When you reach the line containing "gripper right finger?" in the data below, reproduce it and every line that follows, exactly and without additions.

[Start of Attachment]

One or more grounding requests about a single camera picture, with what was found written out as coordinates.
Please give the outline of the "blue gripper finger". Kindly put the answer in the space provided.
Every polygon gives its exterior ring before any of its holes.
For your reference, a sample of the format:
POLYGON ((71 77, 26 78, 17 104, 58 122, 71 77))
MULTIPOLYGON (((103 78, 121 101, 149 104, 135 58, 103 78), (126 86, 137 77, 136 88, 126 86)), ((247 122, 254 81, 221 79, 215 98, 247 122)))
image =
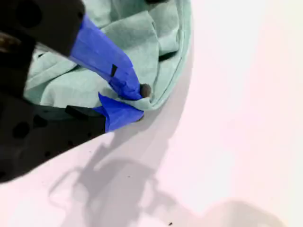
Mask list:
POLYGON ((86 15, 81 0, 16 0, 19 29, 35 42, 100 75, 122 98, 151 94, 130 58, 86 15))
POLYGON ((29 123, 28 163, 38 166, 107 132, 140 120, 144 112, 109 97, 101 105, 65 108, 34 105, 29 123))

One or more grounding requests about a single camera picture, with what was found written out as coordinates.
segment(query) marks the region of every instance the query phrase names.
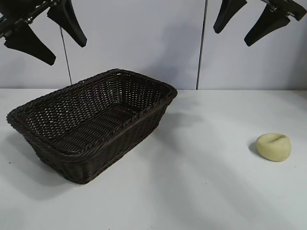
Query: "rectangular basket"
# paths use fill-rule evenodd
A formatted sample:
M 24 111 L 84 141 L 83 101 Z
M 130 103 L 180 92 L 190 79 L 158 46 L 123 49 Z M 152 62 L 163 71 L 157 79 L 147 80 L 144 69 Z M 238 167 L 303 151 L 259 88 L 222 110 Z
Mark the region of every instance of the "rectangular basket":
M 42 162 L 86 184 L 151 134 L 176 96 L 166 83 L 113 69 L 30 101 L 7 121 Z

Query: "basket rim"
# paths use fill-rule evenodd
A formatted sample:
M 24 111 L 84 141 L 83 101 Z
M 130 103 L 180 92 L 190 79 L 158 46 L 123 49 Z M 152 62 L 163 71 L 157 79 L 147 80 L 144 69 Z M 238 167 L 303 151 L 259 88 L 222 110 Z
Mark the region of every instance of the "basket rim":
M 137 75 L 138 77 L 143 78 L 144 80 L 150 80 L 150 81 L 159 83 L 159 84 L 163 85 L 164 87 L 168 88 L 169 93 L 164 98 L 162 98 L 161 100 L 159 100 L 156 103 L 146 107 L 145 109 L 143 109 L 139 113 L 136 113 L 135 115 L 133 115 L 132 118 L 128 119 L 122 125 L 118 126 L 117 128 L 113 129 L 112 131 L 106 133 L 106 135 L 104 136 L 103 139 L 101 139 L 99 141 L 95 141 L 93 143 L 89 143 L 81 151 L 67 150 L 65 148 L 62 148 L 62 147 L 54 144 L 52 141 L 48 140 L 47 138 L 45 138 L 42 135 L 35 132 L 32 128 L 30 128 L 27 125 L 26 122 L 21 120 L 17 115 L 19 111 L 22 111 L 25 108 L 34 106 L 40 99 L 51 98 L 52 96 L 54 96 L 55 94 L 58 94 L 59 92 L 71 91 L 75 88 L 82 87 L 85 82 L 90 81 L 92 79 L 99 78 L 99 77 L 105 78 L 109 74 L 114 75 L 116 73 L 117 74 L 120 74 L 120 73 L 121 74 L 122 73 L 133 74 L 133 75 Z M 170 84 L 167 84 L 165 82 L 162 82 L 162 81 L 159 81 L 159 80 L 147 77 L 145 75 L 142 75 L 140 73 L 136 73 L 136 72 L 129 71 L 129 70 L 111 69 L 111 70 L 108 70 L 106 72 L 97 74 L 93 77 L 90 77 L 88 79 L 81 80 L 81 81 L 79 81 L 79 82 L 77 82 L 73 85 L 66 86 L 62 89 L 53 91 L 53 92 L 48 93 L 44 96 L 33 99 L 33 100 L 27 102 L 24 105 L 18 106 L 17 108 L 13 109 L 12 111 L 10 111 L 8 113 L 7 122 L 11 125 L 17 125 L 23 131 L 27 132 L 32 138 L 36 138 L 40 142 L 47 145 L 49 148 L 52 148 L 54 150 L 53 152 L 56 153 L 56 155 L 54 155 L 54 157 L 58 157 L 58 158 L 62 158 L 62 159 L 63 158 L 69 158 L 69 162 L 71 162 L 73 159 L 75 159 L 76 161 L 83 161 L 84 158 L 88 159 L 90 157 L 95 156 L 94 153 L 96 152 L 96 150 L 101 149 L 104 146 L 110 144 L 113 140 L 115 140 L 121 134 L 128 131 L 132 126 L 134 126 L 138 122 L 142 121 L 146 117 L 150 116 L 151 114 L 153 114 L 155 111 L 159 110 L 160 108 L 162 108 L 166 104 L 171 103 L 176 98 L 177 94 L 178 94 L 177 90 L 173 86 L 171 86 Z

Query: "dark brown wicker basket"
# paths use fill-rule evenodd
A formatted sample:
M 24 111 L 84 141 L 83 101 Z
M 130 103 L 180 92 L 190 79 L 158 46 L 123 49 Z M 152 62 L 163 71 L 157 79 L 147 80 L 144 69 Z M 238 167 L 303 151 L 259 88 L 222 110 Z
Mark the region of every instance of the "dark brown wicker basket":
M 86 184 L 151 134 L 176 95 L 166 83 L 113 69 L 20 106 L 7 121 L 42 162 Z

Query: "white tabletop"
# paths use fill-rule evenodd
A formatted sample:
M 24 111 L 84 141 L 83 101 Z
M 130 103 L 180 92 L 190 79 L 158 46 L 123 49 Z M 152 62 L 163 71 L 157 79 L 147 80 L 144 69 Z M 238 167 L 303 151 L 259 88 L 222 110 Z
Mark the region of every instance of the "white tabletop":
M 40 162 L 6 114 L 52 90 L 0 90 L 0 230 L 306 230 L 307 92 L 180 91 L 160 126 L 87 185 Z M 286 134 L 271 162 L 250 144 Z

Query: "white wall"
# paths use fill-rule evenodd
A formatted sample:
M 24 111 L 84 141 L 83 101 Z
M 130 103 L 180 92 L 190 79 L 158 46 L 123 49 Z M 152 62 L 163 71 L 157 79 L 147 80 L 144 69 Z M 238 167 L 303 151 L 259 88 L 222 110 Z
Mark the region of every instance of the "white wall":
M 62 88 L 70 84 L 59 26 L 43 13 L 31 25 L 57 56 L 54 66 L 0 43 L 0 88 Z
M 195 89 L 204 5 L 205 0 L 74 0 L 88 37 L 80 48 L 65 36 L 74 82 L 120 68 Z
M 247 47 L 244 37 L 265 4 L 248 1 L 226 28 L 213 25 L 221 0 L 208 0 L 200 89 L 307 89 L 307 17 Z M 307 7 L 305 0 L 297 0 Z

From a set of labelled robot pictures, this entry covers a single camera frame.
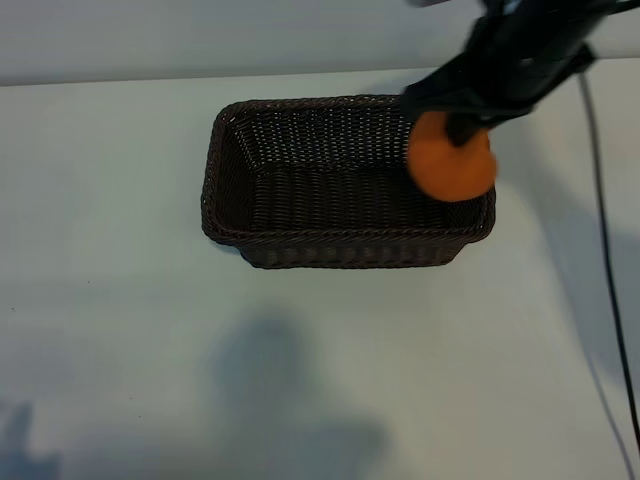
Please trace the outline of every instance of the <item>wicker basket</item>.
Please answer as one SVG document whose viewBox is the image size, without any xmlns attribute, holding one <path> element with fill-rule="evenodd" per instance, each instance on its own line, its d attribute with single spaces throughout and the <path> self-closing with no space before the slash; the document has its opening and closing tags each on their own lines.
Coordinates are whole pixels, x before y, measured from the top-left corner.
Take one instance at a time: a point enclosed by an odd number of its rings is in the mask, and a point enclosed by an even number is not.
<svg viewBox="0 0 640 480">
<path fill-rule="evenodd" d="M 405 167 L 395 96 L 249 101 L 213 127 L 202 229 L 255 267 L 443 265 L 495 221 L 495 192 L 431 199 Z"/>
</svg>

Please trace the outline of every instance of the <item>white surface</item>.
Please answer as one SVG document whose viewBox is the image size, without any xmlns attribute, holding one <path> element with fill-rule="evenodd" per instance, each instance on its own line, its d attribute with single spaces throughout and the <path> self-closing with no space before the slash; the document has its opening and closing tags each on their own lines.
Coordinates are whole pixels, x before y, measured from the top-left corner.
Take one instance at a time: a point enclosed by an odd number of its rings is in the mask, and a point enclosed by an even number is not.
<svg viewBox="0 0 640 480">
<path fill-rule="evenodd" d="M 0 0 L 0 85 L 439 65 L 480 0 Z M 608 19 L 602 56 L 640 55 L 640 12 Z"/>
<path fill-rule="evenodd" d="M 628 478 L 575 82 L 496 132 L 497 225 L 447 267 L 260 271 L 202 234 L 222 107 L 423 73 L 0 90 L 0 398 L 31 451 L 65 480 Z"/>
</svg>

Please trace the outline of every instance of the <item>rectangular basket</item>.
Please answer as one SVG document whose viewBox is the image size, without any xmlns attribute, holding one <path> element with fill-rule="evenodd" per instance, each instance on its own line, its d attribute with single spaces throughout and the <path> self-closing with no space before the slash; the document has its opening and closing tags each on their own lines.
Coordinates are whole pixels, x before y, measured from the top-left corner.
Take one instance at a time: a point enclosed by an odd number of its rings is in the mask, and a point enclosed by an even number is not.
<svg viewBox="0 0 640 480">
<path fill-rule="evenodd" d="M 256 100 L 215 121 L 202 229 L 255 267 L 444 265 L 495 222 L 495 191 L 459 203 L 407 173 L 395 96 Z"/>
</svg>

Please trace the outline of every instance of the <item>basket rim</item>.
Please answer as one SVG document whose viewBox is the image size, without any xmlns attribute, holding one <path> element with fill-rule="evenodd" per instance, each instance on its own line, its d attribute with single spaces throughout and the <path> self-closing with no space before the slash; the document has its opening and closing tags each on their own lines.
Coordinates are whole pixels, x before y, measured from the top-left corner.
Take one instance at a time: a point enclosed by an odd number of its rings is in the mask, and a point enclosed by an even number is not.
<svg viewBox="0 0 640 480">
<path fill-rule="evenodd" d="M 473 243 L 484 239 L 495 223 L 495 187 L 479 197 L 482 209 L 478 221 L 466 227 L 454 228 L 366 228 L 366 229 L 304 229 L 304 230 L 262 230 L 249 231 L 230 228 L 217 215 L 217 183 L 219 181 L 219 162 L 222 145 L 218 141 L 224 129 L 232 124 L 230 119 L 238 113 L 255 110 L 297 110 L 320 109 L 347 106 L 395 106 L 398 95 L 347 95 L 340 97 L 318 97 L 301 99 L 247 100 L 225 107 L 217 116 L 207 156 L 207 165 L 202 195 L 202 229 L 212 240 L 224 245 L 251 247 L 267 244 L 373 243 L 409 242 L 431 243 L 459 240 L 461 243 Z"/>
</svg>

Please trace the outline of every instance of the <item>black cable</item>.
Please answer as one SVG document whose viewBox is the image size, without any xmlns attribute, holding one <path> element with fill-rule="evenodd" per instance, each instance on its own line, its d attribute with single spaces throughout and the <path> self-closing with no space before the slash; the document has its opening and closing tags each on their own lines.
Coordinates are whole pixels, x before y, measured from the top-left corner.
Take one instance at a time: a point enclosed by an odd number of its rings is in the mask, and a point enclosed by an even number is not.
<svg viewBox="0 0 640 480">
<path fill-rule="evenodd" d="M 611 311 L 613 313 L 613 321 L 616 327 L 616 338 L 618 340 L 618 352 L 620 353 L 620 363 L 622 364 L 622 372 L 624 374 L 624 383 L 627 388 L 627 399 L 629 400 L 629 412 L 631 414 L 631 423 L 633 424 L 633 433 L 636 437 L 636 445 L 638 447 L 638 455 L 640 456 L 640 426 L 638 425 L 638 412 L 636 410 L 636 400 L 633 391 L 633 381 L 631 379 L 631 370 L 627 359 L 627 348 L 624 342 L 624 330 L 622 328 L 622 319 L 620 316 L 620 305 L 618 303 L 618 295 L 616 293 L 615 280 L 613 276 L 613 267 L 611 264 L 611 241 L 609 236 L 609 221 L 607 219 L 606 199 L 604 195 L 604 181 L 602 177 L 602 151 L 600 148 L 600 135 L 598 131 L 598 120 L 596 117 L 593 97 L 589 88 L 589 81 L 585 74 L 579 75 L 580 89 L 587 113 L 587 122 L 589 124 L 589 134 L 591 137 L 591 153 L 593 155 L 593 170 L 595 176 L 596 200 L 598 206 L 598 215 L 600 217 L 600 237 L 602 240 L 602 256 L 604 259 L 604 267 L 607 277 L 607 290 L 609 291 L 609 300 L 611 302 Z"/>
<path fill-rule="evenodd" d="M 611 15 L 616 13 L 628 12 L 634 8 L 640 7 L 640 0 L 626 0 L 625 2 L 618 2 L 616 8 L 611 12 Z"/>
</svg>

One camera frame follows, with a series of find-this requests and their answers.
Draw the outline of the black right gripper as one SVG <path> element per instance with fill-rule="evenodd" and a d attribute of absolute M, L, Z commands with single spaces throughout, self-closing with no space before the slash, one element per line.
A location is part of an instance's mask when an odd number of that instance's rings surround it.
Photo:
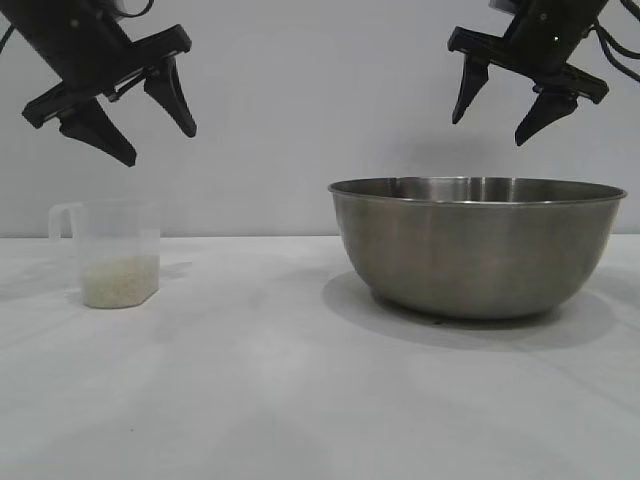
<path fill-rule="evenodd" d="M 571 115 L 579 96 L 600 103 L 609 92 L 606 82 L 571 66 L 569 58 L 605 5 L 604 1 L 517 1 L 514 17 L 501 36 L 455 27 L 447 48 L 465 59 L 452 123 L 463 118 L 488 82 L 491 64 L 535 83 L 536 100 L 514 134 L 517 146 Z"/>

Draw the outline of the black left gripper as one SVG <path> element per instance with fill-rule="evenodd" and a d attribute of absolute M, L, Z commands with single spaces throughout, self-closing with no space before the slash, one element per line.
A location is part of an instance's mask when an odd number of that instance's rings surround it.
<path fill-rule="evenodd" d="M 145 93 L 187 137 L 196 136 L 174 58 L 191 50 L 182 25 L 133 41 L 104 1 L 3 1 L 1 14 L 61 79 L 24 108 L 32 126 L 59 116 L 62 135 L 133 167 L 135 148 L 95 97 L 116 101 L 116 87 L 141 76 Z"/>

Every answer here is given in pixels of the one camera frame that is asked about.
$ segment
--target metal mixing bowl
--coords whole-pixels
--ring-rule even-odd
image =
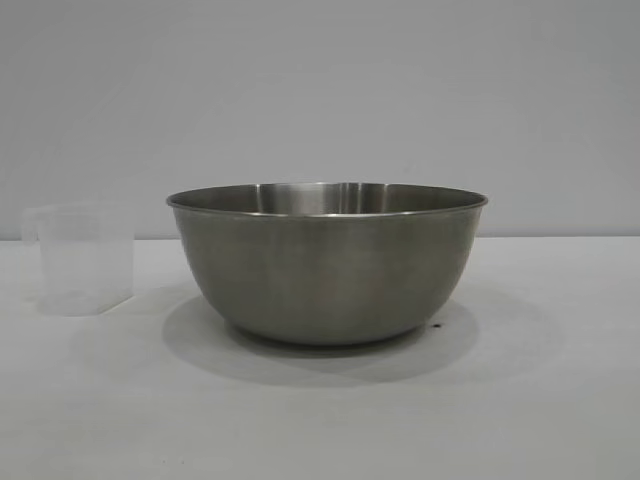
[[[347,345],[422,325],[464,269],[486,197],[373,183],[177,193],[193,275],[229,322],[286,342]]]

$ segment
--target bowl exterior
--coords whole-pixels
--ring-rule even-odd
[[[392,216],[251,216],[175,208],[203,295],[275,340],[348,345],[422,325],[449,298],[481,208]]]

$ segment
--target gray wall
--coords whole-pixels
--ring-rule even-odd
[[[0,0],[20,210],[245,182],[488,194],[484,235],[640,234],[638,0]]]

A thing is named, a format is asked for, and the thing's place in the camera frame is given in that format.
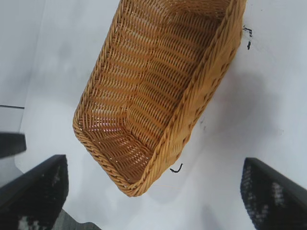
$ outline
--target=white table
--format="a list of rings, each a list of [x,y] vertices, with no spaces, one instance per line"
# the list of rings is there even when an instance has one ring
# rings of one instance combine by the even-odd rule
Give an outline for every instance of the white table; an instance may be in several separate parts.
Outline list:
[[[239,184],[245,157],[263,160],[307,188],[305,0],[250,0],[251,50],[243,38],[205,119],[173,166],[147,193],[120,192],[75,138],[72,117],[118,2],[47,0],[22,131],[23,172],[66,154],[64,209],[104,230],[252,230]]]

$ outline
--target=wicker basket
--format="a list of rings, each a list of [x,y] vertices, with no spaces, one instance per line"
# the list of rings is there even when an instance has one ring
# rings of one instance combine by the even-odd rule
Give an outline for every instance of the wicker basket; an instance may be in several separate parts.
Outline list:
[[[246,0],[121,0],[73,118],[128,196],[179,158],[235,56]]]

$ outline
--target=woven basket
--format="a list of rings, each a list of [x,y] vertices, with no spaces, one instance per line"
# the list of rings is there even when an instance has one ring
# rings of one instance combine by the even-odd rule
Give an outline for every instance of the woven basket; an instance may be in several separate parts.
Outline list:
[[[73,118],[128,196],[179,158],[235,56],[246,0],[121,0]]]

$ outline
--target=wicker weave
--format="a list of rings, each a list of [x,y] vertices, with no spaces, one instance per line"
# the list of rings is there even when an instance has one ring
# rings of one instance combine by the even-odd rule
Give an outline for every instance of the wicker weave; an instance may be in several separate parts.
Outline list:
[[[246,0],[121,0],[73,118],[128,196],[179,158],[235,56]]]

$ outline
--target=white surface
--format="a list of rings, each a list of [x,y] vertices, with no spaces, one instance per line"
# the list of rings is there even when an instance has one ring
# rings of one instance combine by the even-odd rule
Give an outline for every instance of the white surface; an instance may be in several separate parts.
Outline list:
[[[45,0],[0,0],[0,104],[24,107]]]
[[[0,107],[0,132],[19,132],[23,109]]]
[[[0,108],[0,132],[19,132],[23,112],[23,109]],[[0,187],[21,174],[14,157],[0,159]]]
[[[64,209],[102,229],[252,230],[239,184],[244,158],[257,157],[307,188],[305,0],[250,0],[254,40],[242,40],[227,76],[173,166],[147,193],[128,198],[74,137],[74,110],[117,2],[47,0],[22,131],[27,171],[67,154]]]

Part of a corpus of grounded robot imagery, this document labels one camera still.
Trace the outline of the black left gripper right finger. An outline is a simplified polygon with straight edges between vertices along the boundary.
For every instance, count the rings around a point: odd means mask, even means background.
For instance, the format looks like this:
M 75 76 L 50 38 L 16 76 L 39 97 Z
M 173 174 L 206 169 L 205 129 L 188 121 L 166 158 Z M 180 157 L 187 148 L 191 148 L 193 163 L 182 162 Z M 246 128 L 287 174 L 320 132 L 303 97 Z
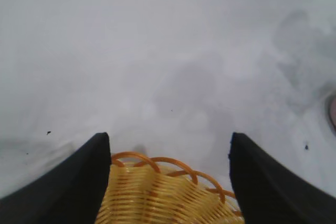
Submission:
M 228 158 L 245 223 L 335 223 L 335 198 L 282 166 L 246 134 L 232 134 Z

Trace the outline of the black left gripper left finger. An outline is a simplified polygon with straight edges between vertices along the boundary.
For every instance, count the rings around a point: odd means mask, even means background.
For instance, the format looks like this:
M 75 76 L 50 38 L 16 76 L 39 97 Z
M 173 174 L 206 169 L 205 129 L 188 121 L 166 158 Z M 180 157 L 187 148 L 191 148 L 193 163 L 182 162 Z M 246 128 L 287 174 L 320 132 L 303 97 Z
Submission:
M 94 223 L 111 165 L 107 133 L 97 133 L 51 171 L 1 199 L 1 223 Z

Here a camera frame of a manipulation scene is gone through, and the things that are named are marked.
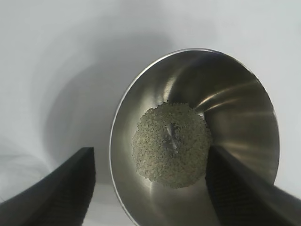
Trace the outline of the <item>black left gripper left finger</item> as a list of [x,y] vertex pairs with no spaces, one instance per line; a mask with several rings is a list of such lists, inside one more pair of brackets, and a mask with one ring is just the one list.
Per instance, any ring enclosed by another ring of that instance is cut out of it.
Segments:
[[94,188],[94,149],[81,148],[40,182],[1,203],[0,224],[80,226]]

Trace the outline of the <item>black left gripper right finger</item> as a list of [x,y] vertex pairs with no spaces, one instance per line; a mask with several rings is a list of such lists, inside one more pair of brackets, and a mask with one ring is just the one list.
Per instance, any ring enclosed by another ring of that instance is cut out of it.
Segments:
[[301,201],[269,184],[220,146],[211,146],[206,186],[222,226],[299,226]]

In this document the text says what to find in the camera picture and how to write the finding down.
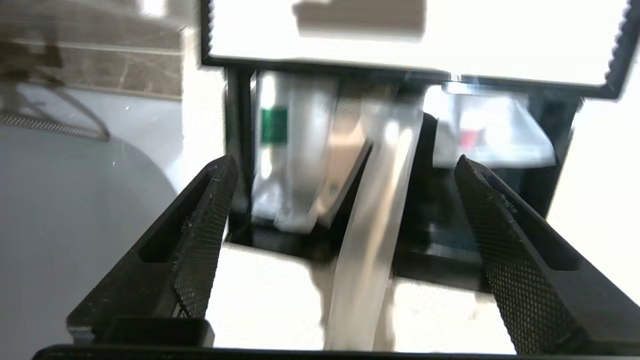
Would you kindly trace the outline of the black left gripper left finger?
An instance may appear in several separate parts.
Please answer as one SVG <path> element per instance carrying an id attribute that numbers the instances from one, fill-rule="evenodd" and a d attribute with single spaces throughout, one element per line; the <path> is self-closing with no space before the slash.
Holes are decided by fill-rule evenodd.
<path id="1" fill-rule="evenodd" d="M 66 319 L 76 345 L 203 322 L 238 166 L 208 162 Z"/>

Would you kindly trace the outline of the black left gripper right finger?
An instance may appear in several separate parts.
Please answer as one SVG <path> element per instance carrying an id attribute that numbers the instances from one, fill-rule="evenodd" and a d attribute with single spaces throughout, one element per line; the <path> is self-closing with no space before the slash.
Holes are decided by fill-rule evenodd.
<path id="1" fill-rule="evenodd" d="M 462 156 L 454 178 L 518 354 L 639 355 L 635 301 L 493 171 Z"/>

[End of Attachment]

## Response for this exercise
Would you kindly trace the outline of the black left gripper right finger?
An instance may appear in several separate parts.
Please answer as one SVG <path> element per instance carrying an id attribute that numbers the instances from one, fill-rule="evenodd" and a d attribute with single spaces throughout, one element per line; the <path> is self-closing with no space before the slash.
Holes are decided by fill-rule evenodd.
<path id="1" fill-rule="evenodd" d="M 462 156 L 454 178 L 518 354 L 639 355 L 635 301 L 493 171 Z"/>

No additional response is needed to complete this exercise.